Quantum linear system solver based on time-optimal adiabatic quantum computing and quantum approximate optimization algorithm
ORAL
Abstract
The condition number dependence is a crucial aspect of quantum linear system solvers. We demonstrate that with an optimally tuned scheduling function, adiabatic quantum computing (AQC) can solve a quantum linear system problem with O(κ/ε) runtime, where κ is the condition number, and ε is the target accuracy. This achieves at least quadratic speedup over the standard vanilla AQC and reaches the complexity lower bound with respect to κ. The success of the time-optimal AQC implies that the quantum approximate optimization algorithm (QAOA) can also achieve the O(κ) complexity with respect to κ. Our method is applicable to general non-Hermitian matrices (possibly dense), but the efficiency can be improved when restricted to Hermitian matrices, and further to Hermitian positive definite matrices.

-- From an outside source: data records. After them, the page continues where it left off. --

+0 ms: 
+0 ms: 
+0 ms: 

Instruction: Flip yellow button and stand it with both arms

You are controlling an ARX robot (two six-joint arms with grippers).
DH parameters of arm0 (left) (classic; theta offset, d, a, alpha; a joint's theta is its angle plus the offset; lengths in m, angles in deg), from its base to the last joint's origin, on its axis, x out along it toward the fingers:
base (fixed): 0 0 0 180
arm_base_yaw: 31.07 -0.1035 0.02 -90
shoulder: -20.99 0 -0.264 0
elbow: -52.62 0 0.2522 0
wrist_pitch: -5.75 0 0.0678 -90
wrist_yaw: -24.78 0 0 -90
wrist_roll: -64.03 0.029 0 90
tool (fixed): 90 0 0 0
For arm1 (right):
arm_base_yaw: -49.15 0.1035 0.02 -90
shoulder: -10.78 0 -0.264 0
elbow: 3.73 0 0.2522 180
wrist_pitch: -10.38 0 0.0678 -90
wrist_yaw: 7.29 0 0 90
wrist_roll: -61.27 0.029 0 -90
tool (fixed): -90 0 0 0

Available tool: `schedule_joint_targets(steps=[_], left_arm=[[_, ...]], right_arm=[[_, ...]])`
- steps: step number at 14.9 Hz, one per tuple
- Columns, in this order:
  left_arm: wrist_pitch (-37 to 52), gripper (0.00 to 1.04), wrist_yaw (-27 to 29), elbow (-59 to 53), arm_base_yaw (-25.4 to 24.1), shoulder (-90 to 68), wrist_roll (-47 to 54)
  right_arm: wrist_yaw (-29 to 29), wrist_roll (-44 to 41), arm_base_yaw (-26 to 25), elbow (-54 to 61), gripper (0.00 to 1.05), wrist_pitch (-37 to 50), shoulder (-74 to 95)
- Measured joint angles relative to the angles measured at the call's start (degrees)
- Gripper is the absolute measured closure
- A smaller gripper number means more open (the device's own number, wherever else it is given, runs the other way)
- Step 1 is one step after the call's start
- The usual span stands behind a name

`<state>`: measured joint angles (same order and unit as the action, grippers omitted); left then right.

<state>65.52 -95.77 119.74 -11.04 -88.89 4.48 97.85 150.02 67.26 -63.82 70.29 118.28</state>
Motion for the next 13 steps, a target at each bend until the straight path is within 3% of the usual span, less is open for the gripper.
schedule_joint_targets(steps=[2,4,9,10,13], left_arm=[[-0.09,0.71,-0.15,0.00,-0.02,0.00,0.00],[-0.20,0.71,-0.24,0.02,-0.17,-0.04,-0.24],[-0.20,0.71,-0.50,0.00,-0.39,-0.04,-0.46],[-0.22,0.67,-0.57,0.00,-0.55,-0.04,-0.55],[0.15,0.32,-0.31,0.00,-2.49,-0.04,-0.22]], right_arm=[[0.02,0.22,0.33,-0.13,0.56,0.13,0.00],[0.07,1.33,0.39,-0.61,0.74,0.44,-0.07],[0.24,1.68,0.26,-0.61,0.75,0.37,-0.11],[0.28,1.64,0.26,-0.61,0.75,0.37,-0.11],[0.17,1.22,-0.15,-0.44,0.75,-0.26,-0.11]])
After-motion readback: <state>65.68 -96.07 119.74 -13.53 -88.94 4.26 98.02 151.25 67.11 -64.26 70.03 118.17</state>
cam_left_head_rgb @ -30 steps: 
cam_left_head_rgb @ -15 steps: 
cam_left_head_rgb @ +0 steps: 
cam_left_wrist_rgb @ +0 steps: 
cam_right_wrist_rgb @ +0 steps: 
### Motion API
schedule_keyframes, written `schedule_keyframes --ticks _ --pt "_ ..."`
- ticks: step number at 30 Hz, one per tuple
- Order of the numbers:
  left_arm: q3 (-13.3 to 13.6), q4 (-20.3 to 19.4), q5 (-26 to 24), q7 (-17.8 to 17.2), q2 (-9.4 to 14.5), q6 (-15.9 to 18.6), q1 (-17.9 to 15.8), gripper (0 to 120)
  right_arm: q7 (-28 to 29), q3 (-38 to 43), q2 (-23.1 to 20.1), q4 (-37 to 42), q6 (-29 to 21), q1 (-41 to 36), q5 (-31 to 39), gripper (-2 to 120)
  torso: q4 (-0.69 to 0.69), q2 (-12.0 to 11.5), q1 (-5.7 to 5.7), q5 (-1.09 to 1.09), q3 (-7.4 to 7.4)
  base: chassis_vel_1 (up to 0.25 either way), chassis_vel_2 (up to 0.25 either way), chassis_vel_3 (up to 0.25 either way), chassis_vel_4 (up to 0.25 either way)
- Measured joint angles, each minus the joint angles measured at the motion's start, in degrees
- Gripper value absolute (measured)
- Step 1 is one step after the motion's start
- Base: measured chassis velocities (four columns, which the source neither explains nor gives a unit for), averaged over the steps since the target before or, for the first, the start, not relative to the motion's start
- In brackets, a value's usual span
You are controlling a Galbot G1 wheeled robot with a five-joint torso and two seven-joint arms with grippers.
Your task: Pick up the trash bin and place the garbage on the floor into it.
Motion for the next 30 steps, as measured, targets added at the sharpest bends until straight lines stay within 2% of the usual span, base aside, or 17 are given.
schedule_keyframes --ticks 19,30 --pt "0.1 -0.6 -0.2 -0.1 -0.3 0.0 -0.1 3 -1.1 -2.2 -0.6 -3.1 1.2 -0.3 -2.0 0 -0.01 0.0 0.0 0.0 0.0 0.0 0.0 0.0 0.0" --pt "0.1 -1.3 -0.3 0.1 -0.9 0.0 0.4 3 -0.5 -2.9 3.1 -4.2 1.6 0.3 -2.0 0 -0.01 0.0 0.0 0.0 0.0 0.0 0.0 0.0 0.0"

Numerical results indicate that QAOA can yield the lowest runtime compared to the time-optimal AQC, vanilla AQC, and the recently proposed randomization method. The runtime of QAOA is observed numerically to be only O(κ*poly(log(1/ε))).
*This work was partially supported by the Department of Energy under Grant No. DE-SC0017867, the Quantum Algorithm Teams Program under Grant No. DE-AC02-05CH11231 (L.L.), and the Google Quantum Research Award (D. A. and L.L.).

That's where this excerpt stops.